Sarah and Joyce giving loves to each other

Smiles and silly faces

Hi friends!





Thursday, January 15, 2015

Harmattan

Each year, December arrives with a change in the weather. The skies fill up with a cloud-like covering, hiding the hills nearby behind it all. Dust from the Sahara desert comes and sits in our air. Usually, the covering brings a drier heat, the nights cooling down and the grasses drying up. While we enjoy a break from the humidity, harmattan brings with it a certain desolation. We burn our bushes which sends the snakes and mice running to other nearby fields. It looks barren, the usual lush surroundings the majority of the year brings.
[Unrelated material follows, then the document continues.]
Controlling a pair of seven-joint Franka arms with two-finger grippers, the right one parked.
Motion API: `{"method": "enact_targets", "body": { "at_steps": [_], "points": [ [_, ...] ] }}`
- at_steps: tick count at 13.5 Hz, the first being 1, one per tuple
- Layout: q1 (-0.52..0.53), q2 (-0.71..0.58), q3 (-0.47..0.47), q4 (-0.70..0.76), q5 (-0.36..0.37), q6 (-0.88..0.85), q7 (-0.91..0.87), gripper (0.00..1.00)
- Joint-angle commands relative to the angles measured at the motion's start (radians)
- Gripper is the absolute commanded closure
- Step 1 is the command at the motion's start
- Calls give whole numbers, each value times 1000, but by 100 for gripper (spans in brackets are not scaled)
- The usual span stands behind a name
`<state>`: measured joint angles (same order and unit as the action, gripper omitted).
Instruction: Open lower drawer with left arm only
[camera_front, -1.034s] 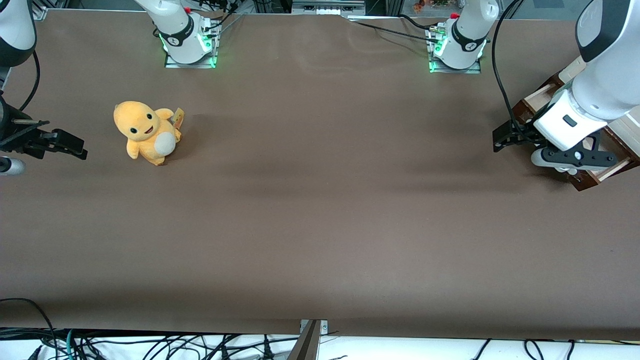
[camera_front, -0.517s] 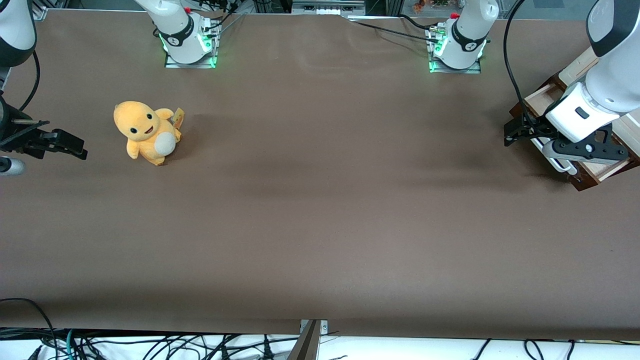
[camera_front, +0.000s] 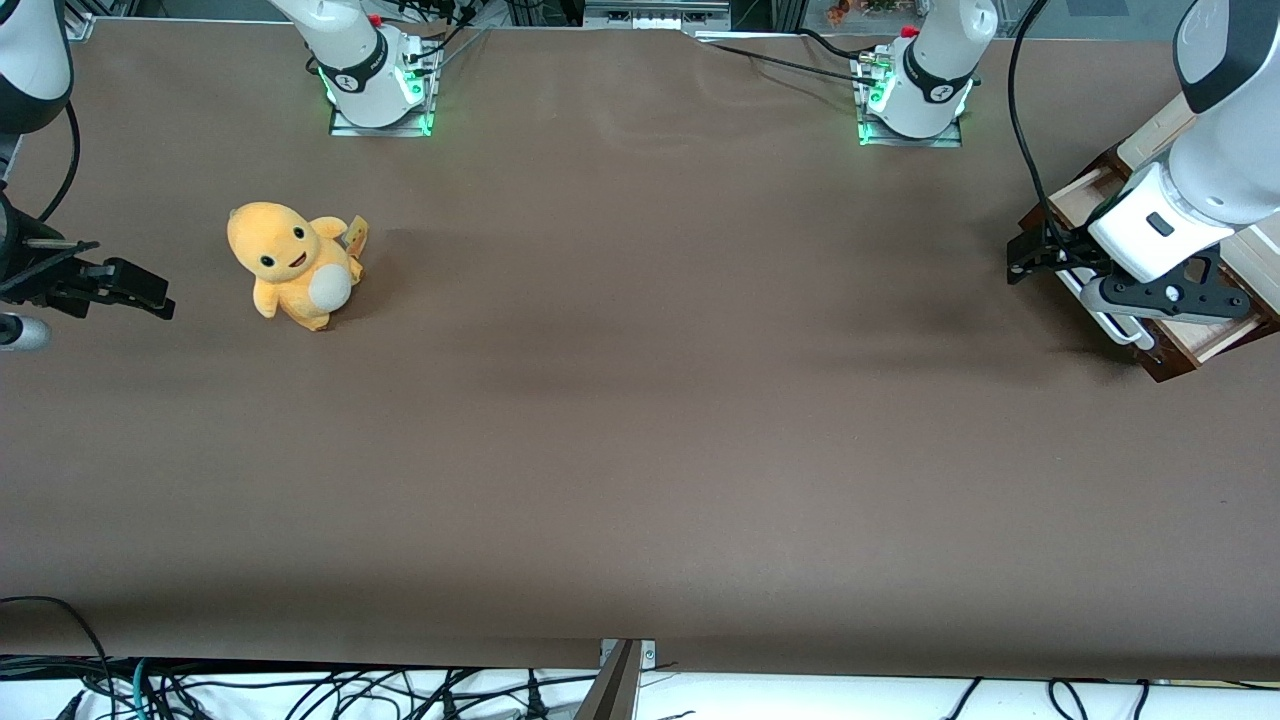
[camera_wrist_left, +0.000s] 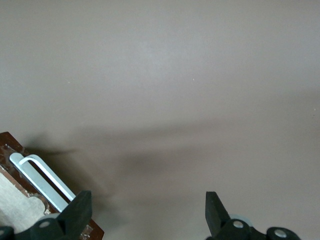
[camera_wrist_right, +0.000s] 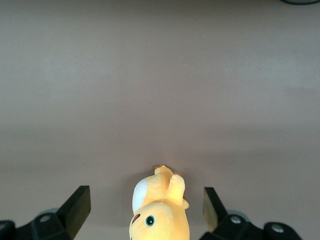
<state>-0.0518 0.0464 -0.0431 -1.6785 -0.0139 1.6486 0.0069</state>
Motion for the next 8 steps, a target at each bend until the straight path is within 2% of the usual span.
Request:
{"method": "enact_targets", "body": {
  "at_steps": [1,8],
  "points": [
    [0,-16,2,2,5,-18,21,0],
    [4,-14,3,5,5,-20,15,0]
  ]
}}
This year, the harmattan is heavy. The dust that fills the air covers everything in our homes with layers of gray. The nights suddenly drop to the high 60's, cold for us who are used to lows in the 80's. Lips are chapped, throats constantly parched, skin is dry, and colds abound. By the end of the day, our eyes are dry and we are required to shower, not because we are coated in sweat, but because we are coated in a film of dust. 

This is my first year experiencing the full harmattan, though I've heard that it is the heaviest one in decades. What a year to stick around!

Our view of Shai Hills

The dreary view of the Harmattan

The dust-filled sky 

The harsh heat arrives in February, so while the dust requires a daily wipe-down of everything in my house, I am happy to wait it out in all the dust because I know the next season is my least favorite one...hot, hot, hot.